• _Work request_
Note on the material below: return exactly the lines from the line that holds "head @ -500" through the line that holds "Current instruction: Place", and leave out each picture.

• _Data provided_
▼
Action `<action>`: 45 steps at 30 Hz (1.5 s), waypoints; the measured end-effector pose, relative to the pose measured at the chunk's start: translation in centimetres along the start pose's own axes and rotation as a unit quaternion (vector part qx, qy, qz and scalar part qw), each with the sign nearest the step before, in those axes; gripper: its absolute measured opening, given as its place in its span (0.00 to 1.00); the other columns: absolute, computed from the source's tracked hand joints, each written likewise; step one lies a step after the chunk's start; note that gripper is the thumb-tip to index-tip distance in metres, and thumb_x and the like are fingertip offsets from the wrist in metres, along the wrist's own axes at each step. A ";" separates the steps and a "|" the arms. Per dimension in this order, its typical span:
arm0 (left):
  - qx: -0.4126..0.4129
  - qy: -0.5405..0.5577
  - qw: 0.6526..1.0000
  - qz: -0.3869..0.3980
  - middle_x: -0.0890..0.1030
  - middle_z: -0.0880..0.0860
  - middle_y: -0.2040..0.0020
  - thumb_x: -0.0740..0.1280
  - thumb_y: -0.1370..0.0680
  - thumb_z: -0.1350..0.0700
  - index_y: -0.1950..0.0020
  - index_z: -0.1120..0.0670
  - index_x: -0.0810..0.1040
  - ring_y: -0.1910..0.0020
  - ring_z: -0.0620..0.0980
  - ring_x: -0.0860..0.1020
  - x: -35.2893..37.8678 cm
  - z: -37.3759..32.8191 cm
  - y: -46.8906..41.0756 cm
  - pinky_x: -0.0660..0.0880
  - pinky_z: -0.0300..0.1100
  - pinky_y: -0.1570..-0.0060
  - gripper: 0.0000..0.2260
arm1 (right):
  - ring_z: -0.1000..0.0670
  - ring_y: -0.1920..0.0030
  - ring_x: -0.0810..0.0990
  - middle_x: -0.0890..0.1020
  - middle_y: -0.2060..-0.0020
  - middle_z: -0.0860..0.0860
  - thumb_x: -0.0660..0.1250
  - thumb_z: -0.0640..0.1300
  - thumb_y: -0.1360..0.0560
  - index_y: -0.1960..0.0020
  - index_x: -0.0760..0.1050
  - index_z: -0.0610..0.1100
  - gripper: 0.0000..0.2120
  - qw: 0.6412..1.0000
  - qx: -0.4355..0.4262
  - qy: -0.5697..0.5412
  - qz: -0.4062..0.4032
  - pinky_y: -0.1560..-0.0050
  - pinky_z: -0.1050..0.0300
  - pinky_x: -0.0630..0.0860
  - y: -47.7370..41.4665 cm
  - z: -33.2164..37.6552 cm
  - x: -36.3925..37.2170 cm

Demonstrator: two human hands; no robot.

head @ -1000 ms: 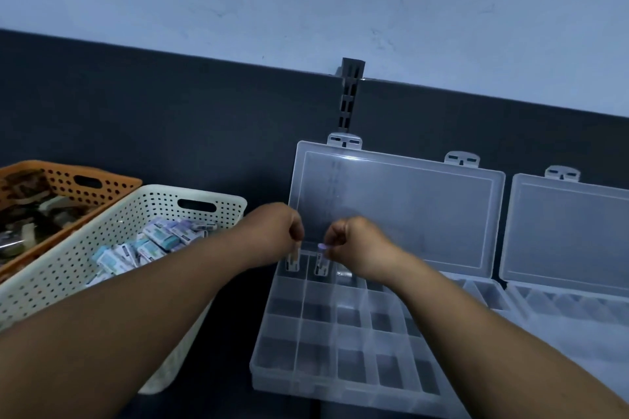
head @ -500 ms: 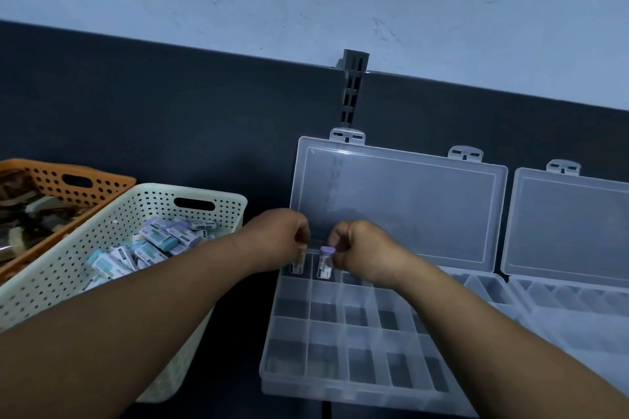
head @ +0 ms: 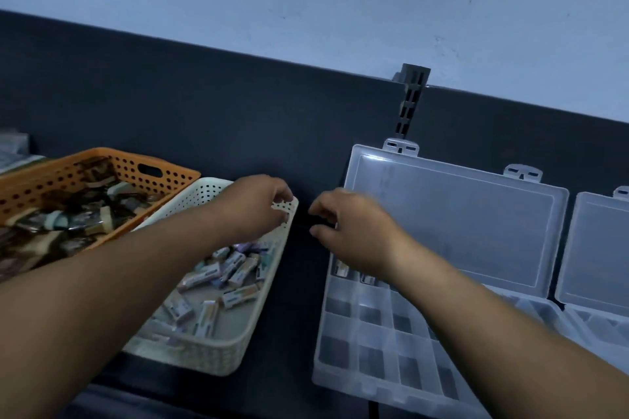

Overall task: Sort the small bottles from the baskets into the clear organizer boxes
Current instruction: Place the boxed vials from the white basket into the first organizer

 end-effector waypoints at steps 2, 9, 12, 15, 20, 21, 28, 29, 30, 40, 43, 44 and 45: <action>-0.024 -0.016 1.000 0.004 0.79 0.50 0.43 0.69 0.25 0.55 0.40 0.52 0.78 0.52 0.45 0.73 -0.7 2.3 1.2 0.68 0.38 0.54 0.13 | 0.49 0.45 0.76 0.78 0.45 0.50 0.67 0.46 0.24 0.40 0.77 0.47 0.14 0.999 -0.039 0.005 0.011 0.46 0.56 0.72 -0.8 2.5 1.0; -0.095 -0.047 0.989 0.103 0.79 0.51 0.43 0.69 0.24 0.53 0.40 0.51 0.79 0.47 0.50 0.77 -0.1 7.7 5.4 0.75 0.43 0.48 0.13 | 0.46 0.44 0.77 0.80 0.44 0.48 0.66 0.47 0.25 0.41 0.77 0.47 0.13 0.987 -0.076 0.054 0.131 0.45 0.50 0.76 -3.7 6.9 6.4; -0.080 -0.087 0.988 0.096 0.78 0.51 0.44 0.71 0.27 0.52 0.41 0.49 0.79 0.46 0.50 0.76 0.1 8.2 6.0 0.75 0.43 0.47 0.15 | 0.46 0.49 0.77 0.80 0.48 0.47 0.67 0.45 0.26 0.43 0.78 0.45 0.12 0.970 -0.082 0.112 0.201 0.49 0.52 0.77 -4.3 7.5 8.8; -0.050 -0.122 0.986 0.104 0.75 0.50 0.47 0.72 0.28 0.49 0.46 0.48 0.79 0.46 0.50 0.73 0.3 7.9 6.5 0.73 0.44 0.48 0.12 | 0.46 0.50 0.77 0.80 0.48 0.48 0.68 0.46 0.26 0.42 0.77 0.46 0.13 0.961 -0.075 0.140 0.227 0.49 0.51 0.77 -4.7 7.5 9.8; -0.021 -0.204 0.971 0.124 0.71 0.52 0.47 0.71 0.29 0.44 0.49 0.50 0.78 0.45 0.52 0.68 0.8 7.3 7.3 0.69 0.44 0.50 0.13 | 0.48 0.54 0.75 0.77 0.54 0.50 0.69 0.47 0.26 0.50 0.73 0.45 0.09 0.987 -0.004 0.072 0.140 0.59 0.55 0.71 -6.9 5.9 8.6; -0.017 -0.213 0.969 0.126 0.70 0.53 0.46 0.71 0.28 0.45 0.49 0.50 0.78 0.44 0.53 0.68 1.0 7.1 7.3 0.67 0.44 0.51 0.13 | 0.49 0.55 0.74 0.76 0.54 0.51 0.69 0.48 0.26 0.50 0.72 0.45 0.10 0.989 0.007 0.073 0.132 0.60 0.56 0.69 -7.3 5.5 8.4; -0.006 -0.168 0.981 0.100 0.75 0.50 0.48 0.70 0.27 0.49 0.49 0.47 0.81 0.45 0.50 0.70 1.0 7.3 7.3 0.68 0.43 0.49 0.09 | 0.48 0.51 0.76 0.79 0.47 0.49 0.69 0.48 0.25 0.42 0.73 0.45 0.14 0.982 0.029 0.089 0.163 0.57 0.58 0.69 -9.0 4.7 10.3; -0.012 -0.130 0.988 0.088 0.78 0.49 0.50 0.70 0.28 0.50 0.51 0.47 0.81 0.47 0.49 0.73 0.8 7.6 7.1 0.71 0.44 0.47 0.07 | 0.48 0.49 0.76 0.79 0.46 0.49 0.68 0.46 0.25 0.41 0.73 0.46 0.13 0.982 0.029 0.093 0.160 0.56 0.58 0.69 -9.0 4.7 10.3; -0.027 -0.079 0.993 0.080 0.80 0.48 0.52 0.70 0.27 0.51 0.54 0.48 0.80 0.50 0.48 0.76 0.6 7.9 7.0 0.74 0.45 0.48 0.04 | 0.48 0.48 0.76 0.79 0.45 0.49 0.67 0.44 0.25 0.40 0.73 0.46 0.14 0.983 0.029 0.092 0.155 0.56 0.59 0.70 -9.0 4.5 10.2; -0.072 0.187 0.979 0.042 0.73 0.45 0.68 0.64 0.21 0.61 0.58 0.54 0.76 0.74 0.38 0.68 -1.4 5.5 6.9 0.64 0.34 0.73 0.06 | 0.46 0.56 0.80 0.81 0.58 0.48 0.55 0.38 0.22 0.49 0.77 0.41 0.11 0.989 0.046 -0.104 0.092 0.57 0.56 0.74 -5.7 3.1 4.5; -0.079 0.260 0.961 0.046 0.77 0.43 0.69 0.63 0.23 0.64 0.60 0.51 0.76 0.72 0.37 0.74 -1.6 3.6 6.4 0.70 0.36 0.68 0.10 | 0.51 0.62 0.79 0.82 0.60 0.47 0.54 0.35 0.23 0.54 0.76 0.43 0.13 0.942 0.139 -0.295 0.080 0.57 0.57 0.75 -3.4 1.5 2.7; -0.079 0.285 0.954 0.050 0.79 0.44 0.67 0.63 0.23 0.65 0.57 0.52 0.77 0.70 0.38 0.76 -1.6 2.6 6.1 0.72 0.36 0.67 0.09 | 0.51 0.64 0.78 0.82 0.62 0.47 0.53 0.34 0.23 0.55 0.75 0.43 0.13 0.915 0.170 -0.358 0.078 0.58 0.57 0.74 -2.6 0.9 2.1; -0.079 0.307 0.947 0.051 0.80 0.46 0.65 0.63 0.23 0.66 0.53 0.52 0.78 0.69 0.40 0.77 -1.5 1.7 5.9 0.72 0.35 0.68 0.09 | 0.51 0.66 0.77 0.82 0.64 0.47 0.53 0.34 0.23 0.56 0.74 0.43 0.12 0.890 0.192 -0.407 0.077 0.60 0.57 0.74 -1.7 0.2 1.6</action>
Point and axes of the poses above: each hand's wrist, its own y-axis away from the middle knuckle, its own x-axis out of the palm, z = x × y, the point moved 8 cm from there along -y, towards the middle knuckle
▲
• _Result_
head @ -500 ms: 
head @ +0 ms: 

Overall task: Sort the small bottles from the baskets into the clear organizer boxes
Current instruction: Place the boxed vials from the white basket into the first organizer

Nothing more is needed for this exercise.